# Task details:
Read the lines below, and copy any that contain the string "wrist".

# Data extract:
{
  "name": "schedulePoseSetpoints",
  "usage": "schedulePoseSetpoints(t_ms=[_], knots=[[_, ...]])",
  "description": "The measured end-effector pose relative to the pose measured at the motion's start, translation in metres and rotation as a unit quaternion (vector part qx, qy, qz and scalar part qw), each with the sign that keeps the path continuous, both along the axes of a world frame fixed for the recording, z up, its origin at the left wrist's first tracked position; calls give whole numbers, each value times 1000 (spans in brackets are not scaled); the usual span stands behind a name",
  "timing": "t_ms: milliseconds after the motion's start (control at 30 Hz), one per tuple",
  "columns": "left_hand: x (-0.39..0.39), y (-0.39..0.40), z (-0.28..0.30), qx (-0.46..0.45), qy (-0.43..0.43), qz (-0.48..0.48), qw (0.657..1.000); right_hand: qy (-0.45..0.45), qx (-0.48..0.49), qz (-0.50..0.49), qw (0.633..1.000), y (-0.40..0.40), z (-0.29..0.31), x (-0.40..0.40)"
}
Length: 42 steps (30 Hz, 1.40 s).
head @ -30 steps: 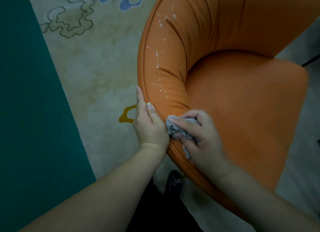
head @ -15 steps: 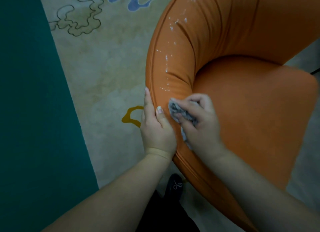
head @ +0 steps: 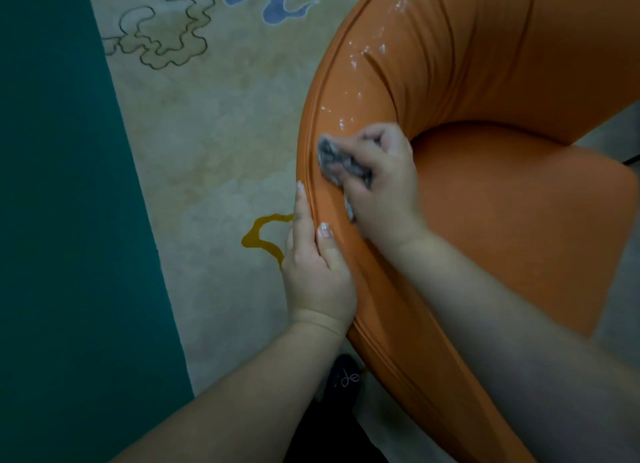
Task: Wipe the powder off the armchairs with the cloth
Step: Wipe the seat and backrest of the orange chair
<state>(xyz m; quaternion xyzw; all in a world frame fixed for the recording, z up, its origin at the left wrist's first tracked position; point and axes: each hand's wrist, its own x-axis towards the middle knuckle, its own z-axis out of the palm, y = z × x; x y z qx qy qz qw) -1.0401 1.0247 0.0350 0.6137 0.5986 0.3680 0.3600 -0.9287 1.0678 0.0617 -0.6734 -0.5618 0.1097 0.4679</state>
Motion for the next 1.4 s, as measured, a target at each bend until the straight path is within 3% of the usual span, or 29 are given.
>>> schedulePoseSetpoints(t_ms=[100, 233, 400, 500, 667, 833, 933, 1200, 1400], knots=[[1, -2, 4, -4, -6, -8, 1000, 13, -17, 2, 1000, 14, -3, 4], [-1, 0, 5, 7, 1, -9, 1000, 9, -20, 63, 998, -37, -8, -5], [1, -1, 5, 5, -4, -9, 1000, -40, -8, 30, 999, 21, -1, 6], [2, -2, 6, -3, -9, -9, 1000, -15, 8, 3, 1000, 41, -3, 10], [1, -1, 6, 13, -1, -12, 1000, 24, 4, 24, 999, -18, -10, -4], [2, -2, 10, -4, 0, -4, 1000, -37, 3, 13, 999, 42, -2, 14], [3, -1, 10, -8, -7, 0, 1000, -1, -3, -1, 1000, 51, -3, 16], [1, 2, 11, 5, 12, -4, 1000, 116, -53, 24, 992, -45, -12, 1], [2, 6, 28, -89, 61, -32, 994, 170, -54, -34, 983, -16, -9, 7]])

# Your response:
  "description": "The measured end-effector pose relative to the pose measured at the motion's start, translation in metres and rotation as a unit quaternion (vector part qx, qy, qz and scalar part qw), each with the sign that keeps the path continuous, both along the axes of a world frame fixed for the recording, z up, its origin at the left wrist's first tracked position; calls give whole numbers, each value times 1000 (spans in brackets are not scaled); the usual span stands behind a name",
<state>(xyz m; quaternion xyzw; all in a world frame fixed for the recording, z up, its origin at the left wrist's first tracked position; point and axes: each hand's wrist, its own x-axis towards the middle knuckle, its own z-axis out of the palm, y = z × x; x y z qx qy qz qw) -1.0401 1.0247 0.0350 0.6137 0.5986 0.3680 0.3600 -0.9287 1.0678 0.0617 -0.6734 -0.5618 0.1097 0.4679</state>

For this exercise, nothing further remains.